Drug Insight: Cyclo-Oxygenase-2 Inhibitors--A Critical Appraisal

Burkhard Hinz; Bertold Renner; Kay Brune


Nat Clin Pract Rheumatol. 2007;3(10):552-560. 

In This Article

Summary and Introduction

Following the withdrawal of rofecoxib and valdecoxib, the discussion concerning selective cyclo-oxygenase (COX)-2 inhibitors was often characterized more by emotions than scientific evidence. In fact, the original rationale of these substances is still valid, in that selective COX2 inhibitors cause significantly fewer severe side effects in the gastrointestinal tract than traditional NSAIDs. Off-label long-term use of COX2 inhibitors in patients with a history of colorectal adenomas in well-designed, placebo-controlled trials showed that treatment with these agents is associated with an increased rate of cardiovascular adverse effects. Other studies have shown that both COX2 inhibitors and NSAIDs are associated with a similar cardiovascular risk, suggesting that there is presently no rationale for a further differentiation of these groups of drugs in terms of cardiovascular toxicity. Referring to the current debate, potential mechanisms underlying cardiovascular adverse effects associated with the long-term use of COX2 inhibitors and NSAIDs are discussed. Moreover, this Review summarizes the pharmacology of COX2 inhibitors with emphasis on their different pharmacokinetic characteristics.
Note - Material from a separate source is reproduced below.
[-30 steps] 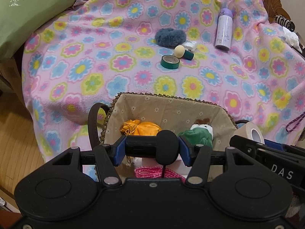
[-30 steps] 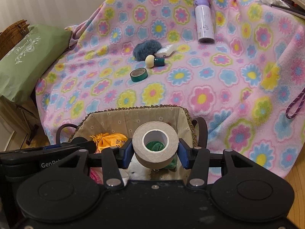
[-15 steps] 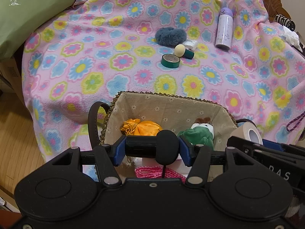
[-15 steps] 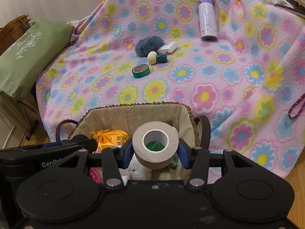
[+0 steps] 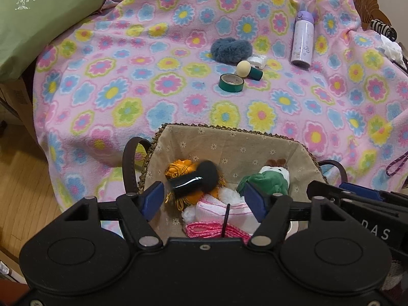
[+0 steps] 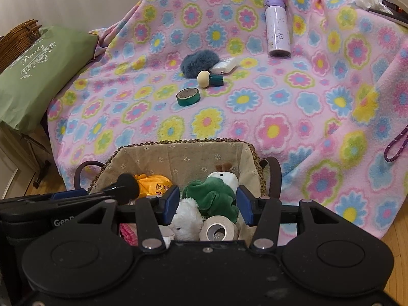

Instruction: Organize soft objects

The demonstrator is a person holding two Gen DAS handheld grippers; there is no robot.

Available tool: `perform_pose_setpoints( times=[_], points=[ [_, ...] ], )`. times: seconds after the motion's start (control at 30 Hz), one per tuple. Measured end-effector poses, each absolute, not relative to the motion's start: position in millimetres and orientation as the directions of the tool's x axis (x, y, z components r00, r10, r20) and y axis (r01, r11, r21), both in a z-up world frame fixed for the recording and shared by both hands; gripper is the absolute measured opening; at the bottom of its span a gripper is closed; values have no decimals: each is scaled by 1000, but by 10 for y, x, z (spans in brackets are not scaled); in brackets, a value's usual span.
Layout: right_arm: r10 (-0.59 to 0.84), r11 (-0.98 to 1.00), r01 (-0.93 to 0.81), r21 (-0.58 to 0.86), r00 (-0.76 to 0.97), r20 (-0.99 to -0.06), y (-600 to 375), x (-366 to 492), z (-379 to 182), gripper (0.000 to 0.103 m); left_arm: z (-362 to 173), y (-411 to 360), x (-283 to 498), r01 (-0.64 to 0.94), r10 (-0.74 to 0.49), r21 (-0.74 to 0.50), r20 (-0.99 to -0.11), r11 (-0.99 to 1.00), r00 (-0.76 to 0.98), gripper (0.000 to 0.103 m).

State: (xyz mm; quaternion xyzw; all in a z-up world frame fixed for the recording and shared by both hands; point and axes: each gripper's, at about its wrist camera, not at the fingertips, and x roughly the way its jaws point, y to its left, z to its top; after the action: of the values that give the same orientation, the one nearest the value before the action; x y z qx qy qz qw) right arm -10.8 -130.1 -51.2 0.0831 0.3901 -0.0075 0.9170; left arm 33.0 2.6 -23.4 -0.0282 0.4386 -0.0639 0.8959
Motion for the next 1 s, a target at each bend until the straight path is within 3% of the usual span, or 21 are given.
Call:
perform_pose_setpoints(
  times=[1.0],
  points=[
    [52,986,81,149,694,-718,-1321,-115,-504,52,-240,39,334,79,-131,-104,-788,991,602,67]
  ],
)
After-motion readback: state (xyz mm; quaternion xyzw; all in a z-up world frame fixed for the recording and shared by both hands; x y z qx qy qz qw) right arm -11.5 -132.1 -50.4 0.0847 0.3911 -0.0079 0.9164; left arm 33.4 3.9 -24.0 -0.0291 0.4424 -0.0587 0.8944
In 1971, Vane showed that the analgesic action of traditional NSAIDs relies on inhibition of the cyclo-oxygenase (COX) enzyme, which in turn results in reduced synthesis of proalgesic prostaglandins.[1] Two decades later, COX was shown to exist as two distinct isoforms:[2,3] COX1, which is constitutively expressed as a 'housekeeping enzyme' in nearly all tissues, and mediates physiological responses (e.g., cytoprotection of the stomach, platelet aggregation); and COX2, which is responsible for the synthesis of prostanoids involved in pathological processes, such as acute and chronic inflammatory states. In fact, predominantly COX2-dependent prostaglandins sensitize peripheral nociceptors and act in the spinal cord to produce central hyperalgesia.[4] As will be discussed later, COX2 is also involved in many adaptive processes such as regulation of blood pressure, kidney function, and ulcer and wound healing.

Many of the adverse effects of NSAIDs (e.g., gastrointestinal ulceration and bleeding, platelet dysfunction) have been associated with a suppression of COX1-derived prostanoids, whereas inhibition of COX2-derived prostanoids mediates the anti-inflammatory, analgesic, and antipyretic effects of these compounds. In consequence, the hypothesis that selective inhibition of COX2 might have therapeutic actions similar to those of traditional NSAIDs, but cause fewer unwanted drug effects, was the rationale for the development of selective COX2 inhibitors. The development of these drugs has been reviewed previously.[5,6,7]

A substance is regarded as a selective COX2 inhibitor if it inhibits COX2 but causes no clinically relevant COX1 inhibition at therapeutic doses. Of the variety of available test systems, the ex vivo whole-blood assay has emerged as the best method to estimate COX2 selectivity in humans.[8] With the in vitro and ex vivo approaches of this assay, all NSAIDs were shown to inhibit both COX1 and COX2 at therapeutic doses, although some NSAIDs (diclofenac, aceclofenac, meloxicam) might confer a preferential inhibition of the COX2 enzyme.[9,10] X-ray crystallography of the three-dimensional structures of COX1 and COX2 explained how COX2 specificity is achieved: in the hydrophobic channel of the COX enzyme, a single amino acid difference in position 523 (isoleucine in COX1, valine in COX2) is critical for COX2 selectivity of several drugs. Accordingly, the smaller valine molecule in COX2 gives access to a side pocket that is the binding site of COX2-selective substances.[11]